Activity:
The reply should be the records repeated exactly, without any images.

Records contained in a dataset

⟨

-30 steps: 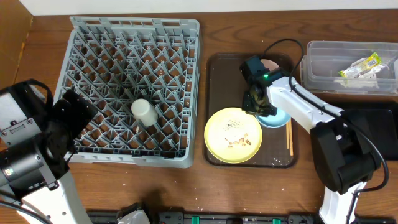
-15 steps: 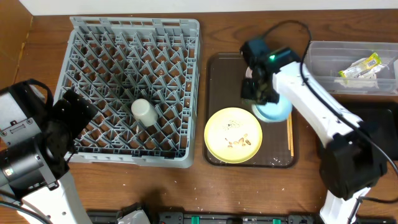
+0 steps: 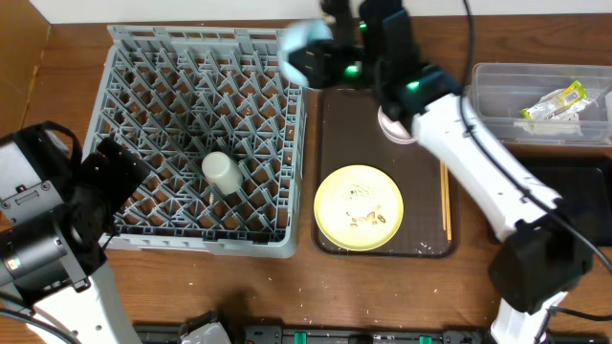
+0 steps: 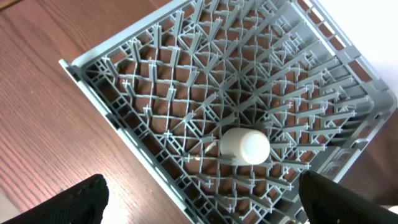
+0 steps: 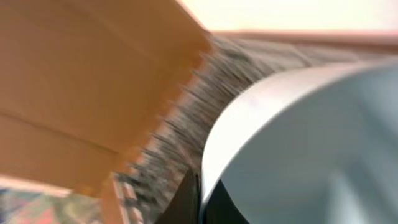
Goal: Sort waste into correct bins and load items into the dishwasher
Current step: 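Carry the light-blue bowl left and place it in the dish rack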
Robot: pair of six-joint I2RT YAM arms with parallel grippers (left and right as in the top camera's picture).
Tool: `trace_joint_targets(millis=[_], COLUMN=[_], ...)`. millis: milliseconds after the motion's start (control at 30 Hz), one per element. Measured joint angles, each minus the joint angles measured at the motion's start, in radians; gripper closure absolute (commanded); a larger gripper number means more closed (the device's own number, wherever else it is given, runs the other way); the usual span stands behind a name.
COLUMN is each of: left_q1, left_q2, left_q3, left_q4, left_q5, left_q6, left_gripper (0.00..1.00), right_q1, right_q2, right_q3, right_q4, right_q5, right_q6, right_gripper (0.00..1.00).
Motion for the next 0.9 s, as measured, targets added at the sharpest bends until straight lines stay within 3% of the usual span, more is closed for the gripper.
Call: trace_joint_targets(millis=[300,400,600,900], left_q1=[0.0,0.0,0.0,0.0], left_q2=[0.0,0.0,0.0,0.0], left_q3=[0.0,0.0,0.0,0.0], left_q4=[0.002,0.001,0.001,0.001], left_q5=[0.0,0.0,0.0,0.0], left_q6=[0.0,0.0,0.0,0.0], left_gripper=[0.01,0.01,0.02,0.01], right_q1=[0.163,0.179,0.178,0.181], right_q2=[0.242,0.347,0.501,0.537], right_q3=[0.011,0.01,0.01,0.03], right_q4=[0.666,0.8,0.917,0.944], right_q5=[-0.043,-0.028,-0.014,-0.053], right_q6=[0.265,0.399,0.563,0.599], right_gripper=[0.99,0.99,0.99,0.99])
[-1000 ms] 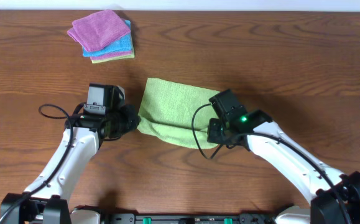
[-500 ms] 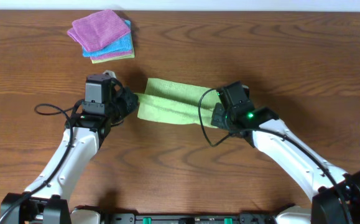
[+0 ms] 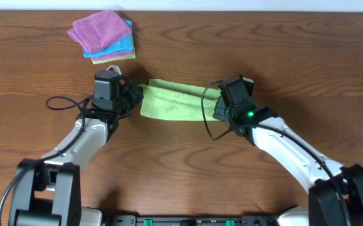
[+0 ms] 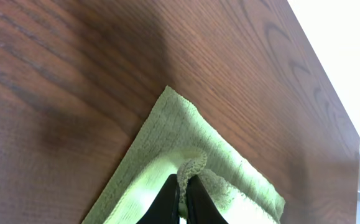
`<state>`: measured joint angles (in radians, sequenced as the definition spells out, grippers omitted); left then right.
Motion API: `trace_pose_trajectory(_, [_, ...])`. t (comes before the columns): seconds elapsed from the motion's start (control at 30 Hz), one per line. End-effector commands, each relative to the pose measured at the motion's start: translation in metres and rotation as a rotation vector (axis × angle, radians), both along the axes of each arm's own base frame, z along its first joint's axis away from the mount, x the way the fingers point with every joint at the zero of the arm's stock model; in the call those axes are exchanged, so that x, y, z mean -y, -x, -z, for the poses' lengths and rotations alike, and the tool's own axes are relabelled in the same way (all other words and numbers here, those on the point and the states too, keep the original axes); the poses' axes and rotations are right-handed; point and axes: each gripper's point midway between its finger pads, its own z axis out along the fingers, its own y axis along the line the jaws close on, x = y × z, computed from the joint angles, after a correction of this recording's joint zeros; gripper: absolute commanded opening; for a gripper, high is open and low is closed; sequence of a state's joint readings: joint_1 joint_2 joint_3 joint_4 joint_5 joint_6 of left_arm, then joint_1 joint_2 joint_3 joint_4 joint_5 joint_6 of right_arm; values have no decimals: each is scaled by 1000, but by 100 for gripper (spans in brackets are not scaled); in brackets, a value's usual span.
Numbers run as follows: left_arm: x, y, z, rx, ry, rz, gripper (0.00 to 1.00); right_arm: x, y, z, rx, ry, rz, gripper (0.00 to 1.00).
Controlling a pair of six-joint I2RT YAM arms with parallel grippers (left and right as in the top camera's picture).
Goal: Fold the cloth
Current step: 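Lift and stretch the cloth taut between both grippers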
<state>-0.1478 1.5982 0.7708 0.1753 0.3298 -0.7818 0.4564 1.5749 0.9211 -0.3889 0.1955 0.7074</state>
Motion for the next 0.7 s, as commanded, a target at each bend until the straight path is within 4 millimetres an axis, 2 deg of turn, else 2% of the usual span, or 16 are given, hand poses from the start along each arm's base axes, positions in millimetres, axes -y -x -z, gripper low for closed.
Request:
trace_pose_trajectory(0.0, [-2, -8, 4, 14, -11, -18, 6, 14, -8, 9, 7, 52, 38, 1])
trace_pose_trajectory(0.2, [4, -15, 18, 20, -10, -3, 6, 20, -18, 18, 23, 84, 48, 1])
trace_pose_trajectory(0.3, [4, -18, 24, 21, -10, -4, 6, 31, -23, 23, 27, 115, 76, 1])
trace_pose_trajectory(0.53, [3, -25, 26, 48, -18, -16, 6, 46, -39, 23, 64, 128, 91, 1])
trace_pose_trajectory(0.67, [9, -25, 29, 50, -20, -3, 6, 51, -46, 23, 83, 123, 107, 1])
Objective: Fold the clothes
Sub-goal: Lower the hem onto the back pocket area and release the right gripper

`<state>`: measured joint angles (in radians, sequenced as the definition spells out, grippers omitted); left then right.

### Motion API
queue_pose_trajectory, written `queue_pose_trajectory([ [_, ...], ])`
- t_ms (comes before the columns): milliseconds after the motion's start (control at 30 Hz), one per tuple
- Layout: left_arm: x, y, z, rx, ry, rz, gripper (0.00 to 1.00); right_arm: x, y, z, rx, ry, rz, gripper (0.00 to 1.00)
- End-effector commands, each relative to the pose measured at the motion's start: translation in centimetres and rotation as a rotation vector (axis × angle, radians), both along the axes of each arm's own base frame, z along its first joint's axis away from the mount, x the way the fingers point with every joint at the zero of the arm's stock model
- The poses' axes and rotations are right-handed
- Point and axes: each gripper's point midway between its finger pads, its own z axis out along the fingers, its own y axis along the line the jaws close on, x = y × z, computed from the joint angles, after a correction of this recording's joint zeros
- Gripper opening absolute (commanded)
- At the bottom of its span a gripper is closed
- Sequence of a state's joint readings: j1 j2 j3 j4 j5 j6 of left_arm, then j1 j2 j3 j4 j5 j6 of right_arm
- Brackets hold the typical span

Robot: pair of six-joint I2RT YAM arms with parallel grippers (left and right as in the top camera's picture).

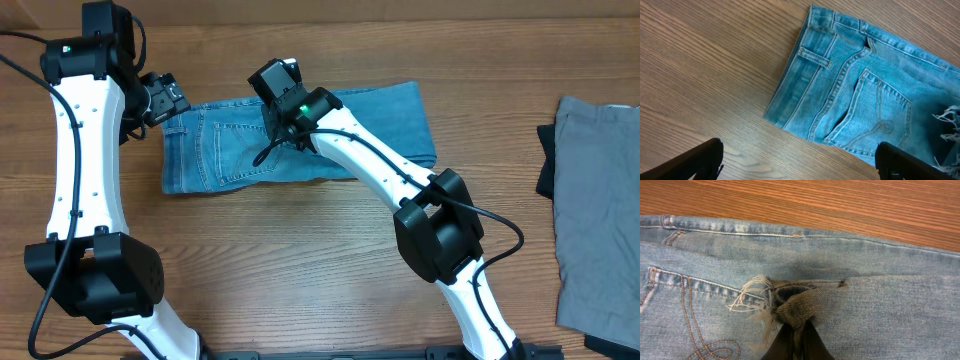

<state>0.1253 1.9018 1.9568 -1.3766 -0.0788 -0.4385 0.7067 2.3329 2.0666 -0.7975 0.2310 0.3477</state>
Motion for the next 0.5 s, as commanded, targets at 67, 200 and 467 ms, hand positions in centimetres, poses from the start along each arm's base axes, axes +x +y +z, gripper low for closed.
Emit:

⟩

Task response:
-30 steps: 
-15 steps: 
+0 steps: 
+0 steps: 
+0 steps: 
Goal: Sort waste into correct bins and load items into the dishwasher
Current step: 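Carry the light-blue bowl left and place it in the dish rack
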Robot: pair of six-joint I2RT YAM arms with parallel grippers (left and right as in the top camera's picture).
Tool: `trace_joint_targets(millis=[_], COLUMN=[_], ...)`. millis: milliseconds after the motion's start (control at 30 Hz), one per element. Measured joint angles, each minus the joint angles measured at the motion's start, in radians; gripper closure absolute (commanded); a larger gripper number means more closed (the device's own number, wherever else it is given, runs the other way); the usual span stands behind a name.
COLUMN is each of: left_q1, left_q2, left_q3, left_q4, left_q5, left_q6, left_gripper (0.00..1.00), right_q1, right_q2, right_q3, right_q4, right_q5, right_q6, right_gripper (0.00..1.00).
Motion for the next 0.9 s, as measured, targets added at the sharpest bends until straight lines stay within 3% of the usual span, more is closed for the gripper.
Call: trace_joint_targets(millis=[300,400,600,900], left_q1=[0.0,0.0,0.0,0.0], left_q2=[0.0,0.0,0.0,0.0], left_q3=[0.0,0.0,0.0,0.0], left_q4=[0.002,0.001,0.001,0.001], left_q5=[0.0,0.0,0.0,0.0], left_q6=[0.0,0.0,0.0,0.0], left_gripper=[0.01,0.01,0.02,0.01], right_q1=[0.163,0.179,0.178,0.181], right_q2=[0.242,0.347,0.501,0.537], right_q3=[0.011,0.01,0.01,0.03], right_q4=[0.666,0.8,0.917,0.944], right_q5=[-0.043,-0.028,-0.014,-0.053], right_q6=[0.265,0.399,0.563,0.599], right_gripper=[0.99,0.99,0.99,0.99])
[-1000 ms] 
[-500 ms] 
[+0 ms] 
[+0 ms] 
`<state>`: measured joint angles (in radians, sequenced as the definition spells out, grippers omitted); left then right.
Motion API: `trace_pose_trajectory(_, [_, ...])`. t (comes before the columns): seconds elapsed from the motion's start (control at 30 Hz), one per line. End-effector commands, each relative to the pose measured at the motion's start: translation in metres and rotation as a rotation vector (axis × angle, radians), both along the axes of each arm's own base frame, z along its first joint's axis away from the mount, x the way the fingers point with every joint at the zero of the arm's stock model; in the call those axes are exchanged, so that x, y, z mean -y, -x, -z, for the poses' lengths and rotations alike, and the tool's own axes are relabelled in the same way (all other words and numbers here, those on the point and the states too, keep the original axes); the poses' axes and rotations are right-handed; point and axes: each gripper's point midway between its finger pads, its own z axis out along the fingers, its own y axis along the line the jaws close on, x = y × z, computed from the joint angles, after a correction of this recording's joint zeros; gripper: absolute commanded opening; for a gripper, high is open and low is closed; sequence of a state's joint readings: joint_1 joint_2 joint_3 joint_4 joint_5 joint_6 of left_arm, then joint_1 joint_2 joint_3 joint_4 joint_5 joint_6 of right_arm; values have no decimals: each is scaled by 1000, but by 100 for gripper (spans in brackets are not scaled); in brackets, a value's usual span.
Numbers run as follows: left_arm: x, y, z, rx, ry, rz, gripper (0.00 to 1.00); right_arm: x, y, z, rx, ry, rz, gripper (0.00 to 1.00).
Controlling a pair of six-joint I2RT YAM arms with parallel grippers (left and right as in the top camera's picture).
Goal: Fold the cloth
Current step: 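Lift and stretch the cloth taut between both grippers
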<state>-0.1478 1.5982 0.7708 0.1753 0.3298 -0.7818 0.4564 1.5749 0.9211 -0.3889 0.1955 0.7074</state>
Motion for the next 0.7 s, as commanded, a target at each bend until the straight path is within 4 millimetres an axis, 2 deg of turn, else 2% of the usual span, or 16 are given, hand poses from the start along each arm's base axes, positions in millimetres, axes -y -x -z, gripper low for closed.
Request:
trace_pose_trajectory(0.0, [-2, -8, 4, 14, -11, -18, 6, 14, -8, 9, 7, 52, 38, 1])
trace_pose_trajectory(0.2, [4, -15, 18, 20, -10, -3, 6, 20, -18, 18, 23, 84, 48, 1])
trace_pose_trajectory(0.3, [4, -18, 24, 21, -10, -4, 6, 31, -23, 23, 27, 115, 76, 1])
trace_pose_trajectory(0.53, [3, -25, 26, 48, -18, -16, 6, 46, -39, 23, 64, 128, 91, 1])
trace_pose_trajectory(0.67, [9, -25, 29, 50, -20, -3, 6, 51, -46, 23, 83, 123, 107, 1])
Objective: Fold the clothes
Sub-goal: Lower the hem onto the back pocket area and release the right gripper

`<state>`: measured joint angles (in radians, sequenced as the definition spells out, grippers omitted); left then right.

### Motion API
queue_pose_trajectory, written `queue_pose_trajectory([ [_, ...], ])`
- t_ms (comes before the columns): milliseconds after the motion's start (control at 30 Hz), one per tuple
- Layout: left_arm: x, y, z, rx, ry, rz, gripper (0.00 to 1.00); right_arm: x, y, z, rx, ry, rz, gripper (0.00 to 1.00)
- End-effector commands, each relative to the pose measured at the motion's start: translation in centimetres and rotation as a rotation vector (axis × angle, radians), both along the axes of each arm's own base frame, z along its first joint's axis away from the mount, x the way the fingers point with every joint at the zero of the arm's stock model
- The poses' axes and rotations are right-handed
- Point and axes: each gripper's point midway between its finger pads, its own z axis out along the fingers, its own y axis along the line the jaws close on, x = y × z, computed from the joint angles, after a correction of this recording's joint zeros
- Gripper opening absolute (commanded)
- At the bottom of its span a gripper is closed
- Sequence of a state's joint readings: j1 j2 j3 j4 j5 j6 of left_arm, then j1 j2 j3 j4 j5 j6 of right_arm
- Brackets hold the typical span

Robot: pair of six-joint I2RT YAM arms with parallel grippers (left and right as in the top camera's picture).


<state>0.1253 1.9018 1.9568 -1.3766 -0.0788 -0.4385 0.7067 2.3329 2.0666 -0.7975 0.2310 0.3477</state>
Motion for the next 0.5 s, as commanded, targets at 67, 200 and 467 ms, hand positions in centimetres, poses from the start along each arm's base axes, axes +x +y +z, gripper low for closed.
Emit:

No further response is required.